→ **GOAL OF THE EXERCISE**
Copy all the lines of the data that include the word "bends".

→ **RECORDS FOR THIS EXERCISE**
☆ ☆ ☆ ☆

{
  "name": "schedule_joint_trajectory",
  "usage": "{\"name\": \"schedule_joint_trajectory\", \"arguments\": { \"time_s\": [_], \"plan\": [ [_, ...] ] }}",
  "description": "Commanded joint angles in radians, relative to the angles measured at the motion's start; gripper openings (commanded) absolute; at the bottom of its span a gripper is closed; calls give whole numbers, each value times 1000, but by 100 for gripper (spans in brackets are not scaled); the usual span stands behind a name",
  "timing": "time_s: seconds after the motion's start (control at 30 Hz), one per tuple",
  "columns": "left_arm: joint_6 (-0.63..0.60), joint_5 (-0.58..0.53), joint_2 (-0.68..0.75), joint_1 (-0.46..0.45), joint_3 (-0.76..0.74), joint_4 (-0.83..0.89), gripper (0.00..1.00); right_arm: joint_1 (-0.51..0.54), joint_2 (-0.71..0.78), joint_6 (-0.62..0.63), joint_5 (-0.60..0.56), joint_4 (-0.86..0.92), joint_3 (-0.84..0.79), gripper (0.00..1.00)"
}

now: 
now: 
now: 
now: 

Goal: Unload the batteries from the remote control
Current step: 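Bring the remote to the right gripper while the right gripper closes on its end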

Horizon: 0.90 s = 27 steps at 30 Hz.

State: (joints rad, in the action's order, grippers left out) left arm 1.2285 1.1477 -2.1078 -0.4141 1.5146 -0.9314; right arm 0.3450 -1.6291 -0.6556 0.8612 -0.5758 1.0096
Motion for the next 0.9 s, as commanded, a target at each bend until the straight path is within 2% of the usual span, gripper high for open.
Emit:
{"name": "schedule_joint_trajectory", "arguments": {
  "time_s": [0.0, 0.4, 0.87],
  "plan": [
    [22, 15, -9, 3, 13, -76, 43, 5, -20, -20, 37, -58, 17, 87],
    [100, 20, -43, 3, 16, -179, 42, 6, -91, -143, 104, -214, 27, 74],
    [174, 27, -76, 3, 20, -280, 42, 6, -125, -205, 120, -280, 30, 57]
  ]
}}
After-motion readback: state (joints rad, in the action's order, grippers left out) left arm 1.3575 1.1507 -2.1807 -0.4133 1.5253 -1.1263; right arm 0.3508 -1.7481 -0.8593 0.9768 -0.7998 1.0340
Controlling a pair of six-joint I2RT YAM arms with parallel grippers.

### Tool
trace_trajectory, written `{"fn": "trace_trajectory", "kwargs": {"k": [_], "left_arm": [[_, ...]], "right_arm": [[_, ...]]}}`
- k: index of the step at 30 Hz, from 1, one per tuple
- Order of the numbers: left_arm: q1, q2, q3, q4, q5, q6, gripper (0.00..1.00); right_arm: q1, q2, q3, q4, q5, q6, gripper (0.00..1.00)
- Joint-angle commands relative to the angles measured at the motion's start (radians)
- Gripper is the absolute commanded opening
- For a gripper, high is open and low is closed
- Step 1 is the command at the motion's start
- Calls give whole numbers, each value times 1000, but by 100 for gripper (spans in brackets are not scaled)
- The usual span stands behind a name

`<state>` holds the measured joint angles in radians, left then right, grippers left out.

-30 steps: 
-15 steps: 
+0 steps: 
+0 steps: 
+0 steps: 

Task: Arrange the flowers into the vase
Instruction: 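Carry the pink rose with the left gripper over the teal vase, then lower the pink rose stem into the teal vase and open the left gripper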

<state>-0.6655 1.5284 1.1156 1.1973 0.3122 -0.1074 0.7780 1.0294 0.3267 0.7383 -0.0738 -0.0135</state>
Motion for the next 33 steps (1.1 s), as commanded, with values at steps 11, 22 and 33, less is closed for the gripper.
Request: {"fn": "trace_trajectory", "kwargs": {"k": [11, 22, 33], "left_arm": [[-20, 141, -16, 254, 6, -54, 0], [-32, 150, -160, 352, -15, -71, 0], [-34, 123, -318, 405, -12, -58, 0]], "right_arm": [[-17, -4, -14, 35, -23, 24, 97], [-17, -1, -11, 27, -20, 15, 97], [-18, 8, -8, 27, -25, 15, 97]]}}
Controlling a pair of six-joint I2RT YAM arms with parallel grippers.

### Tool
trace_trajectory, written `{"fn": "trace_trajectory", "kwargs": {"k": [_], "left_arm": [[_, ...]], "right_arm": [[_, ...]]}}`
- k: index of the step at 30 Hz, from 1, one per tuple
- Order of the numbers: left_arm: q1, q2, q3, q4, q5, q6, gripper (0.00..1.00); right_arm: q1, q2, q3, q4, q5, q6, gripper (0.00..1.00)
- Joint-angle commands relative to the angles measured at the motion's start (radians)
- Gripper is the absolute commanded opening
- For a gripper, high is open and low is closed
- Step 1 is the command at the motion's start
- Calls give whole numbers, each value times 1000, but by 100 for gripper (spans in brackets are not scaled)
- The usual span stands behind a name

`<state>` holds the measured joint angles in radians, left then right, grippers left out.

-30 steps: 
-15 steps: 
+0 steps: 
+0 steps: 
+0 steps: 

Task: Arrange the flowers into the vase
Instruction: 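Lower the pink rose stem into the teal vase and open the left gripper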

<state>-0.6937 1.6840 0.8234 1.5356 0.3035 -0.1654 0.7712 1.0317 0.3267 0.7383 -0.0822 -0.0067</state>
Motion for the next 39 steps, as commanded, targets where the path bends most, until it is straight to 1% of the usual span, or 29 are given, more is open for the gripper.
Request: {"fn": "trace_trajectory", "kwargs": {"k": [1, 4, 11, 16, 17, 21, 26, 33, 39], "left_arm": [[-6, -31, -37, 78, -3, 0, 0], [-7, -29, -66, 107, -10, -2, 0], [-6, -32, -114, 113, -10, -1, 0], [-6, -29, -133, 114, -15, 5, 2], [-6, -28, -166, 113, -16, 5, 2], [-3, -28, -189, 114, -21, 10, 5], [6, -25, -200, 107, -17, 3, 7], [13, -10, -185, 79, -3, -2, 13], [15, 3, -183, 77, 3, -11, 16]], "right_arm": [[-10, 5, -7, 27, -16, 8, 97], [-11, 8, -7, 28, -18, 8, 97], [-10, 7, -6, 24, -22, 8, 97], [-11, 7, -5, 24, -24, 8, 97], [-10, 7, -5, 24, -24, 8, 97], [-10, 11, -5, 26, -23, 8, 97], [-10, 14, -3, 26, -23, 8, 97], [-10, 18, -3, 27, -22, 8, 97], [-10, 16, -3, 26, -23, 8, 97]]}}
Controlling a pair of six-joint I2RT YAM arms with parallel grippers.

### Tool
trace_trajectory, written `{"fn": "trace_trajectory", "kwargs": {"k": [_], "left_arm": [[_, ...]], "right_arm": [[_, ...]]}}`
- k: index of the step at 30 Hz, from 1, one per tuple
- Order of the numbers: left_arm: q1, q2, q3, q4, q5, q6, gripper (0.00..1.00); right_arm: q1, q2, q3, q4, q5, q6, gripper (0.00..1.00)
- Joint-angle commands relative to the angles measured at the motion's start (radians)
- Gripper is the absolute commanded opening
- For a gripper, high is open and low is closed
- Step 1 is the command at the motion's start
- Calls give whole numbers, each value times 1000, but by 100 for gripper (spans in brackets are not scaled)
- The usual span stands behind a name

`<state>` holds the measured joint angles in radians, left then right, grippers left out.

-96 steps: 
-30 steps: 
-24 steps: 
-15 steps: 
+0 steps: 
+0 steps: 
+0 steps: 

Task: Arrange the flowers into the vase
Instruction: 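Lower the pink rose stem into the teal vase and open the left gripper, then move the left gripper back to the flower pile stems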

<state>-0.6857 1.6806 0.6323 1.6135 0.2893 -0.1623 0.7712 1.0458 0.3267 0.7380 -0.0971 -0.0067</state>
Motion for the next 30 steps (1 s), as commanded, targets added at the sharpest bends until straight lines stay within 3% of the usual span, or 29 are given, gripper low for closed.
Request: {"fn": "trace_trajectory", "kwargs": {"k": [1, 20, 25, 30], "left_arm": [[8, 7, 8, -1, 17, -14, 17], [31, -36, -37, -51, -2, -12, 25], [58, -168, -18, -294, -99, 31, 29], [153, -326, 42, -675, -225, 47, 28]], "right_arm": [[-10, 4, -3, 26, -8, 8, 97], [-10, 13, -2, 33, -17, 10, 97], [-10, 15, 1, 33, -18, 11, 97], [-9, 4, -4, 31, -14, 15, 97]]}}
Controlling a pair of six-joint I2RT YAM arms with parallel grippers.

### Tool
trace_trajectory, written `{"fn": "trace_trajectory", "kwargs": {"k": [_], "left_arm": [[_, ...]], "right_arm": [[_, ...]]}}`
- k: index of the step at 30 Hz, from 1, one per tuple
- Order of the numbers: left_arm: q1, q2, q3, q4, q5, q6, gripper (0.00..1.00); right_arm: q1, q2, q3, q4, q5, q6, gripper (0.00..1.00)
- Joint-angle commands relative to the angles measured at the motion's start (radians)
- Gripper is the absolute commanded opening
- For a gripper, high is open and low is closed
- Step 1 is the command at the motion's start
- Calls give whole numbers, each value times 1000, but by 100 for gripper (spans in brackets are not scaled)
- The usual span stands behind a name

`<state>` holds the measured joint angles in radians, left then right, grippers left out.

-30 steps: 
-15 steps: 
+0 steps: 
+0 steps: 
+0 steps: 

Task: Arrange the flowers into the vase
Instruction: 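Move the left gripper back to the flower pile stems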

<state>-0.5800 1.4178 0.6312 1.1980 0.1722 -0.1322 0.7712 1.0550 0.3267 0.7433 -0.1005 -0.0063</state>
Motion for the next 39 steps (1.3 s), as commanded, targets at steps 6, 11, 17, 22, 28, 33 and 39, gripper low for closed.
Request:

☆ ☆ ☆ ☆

→ **ANSWER TO THE PROBLEM**
Motion for the next 39 steps, as commanded, targets where the path bends most, until it is straight to 1% of the usual span, or 29 are given, more is open for the gripper.
Motion for the next 30 steps (1 s), as commanded, targets added at the sharpest bends until straight lines stay within 3% of the usual span, or 29 are given, gripper low for closed.

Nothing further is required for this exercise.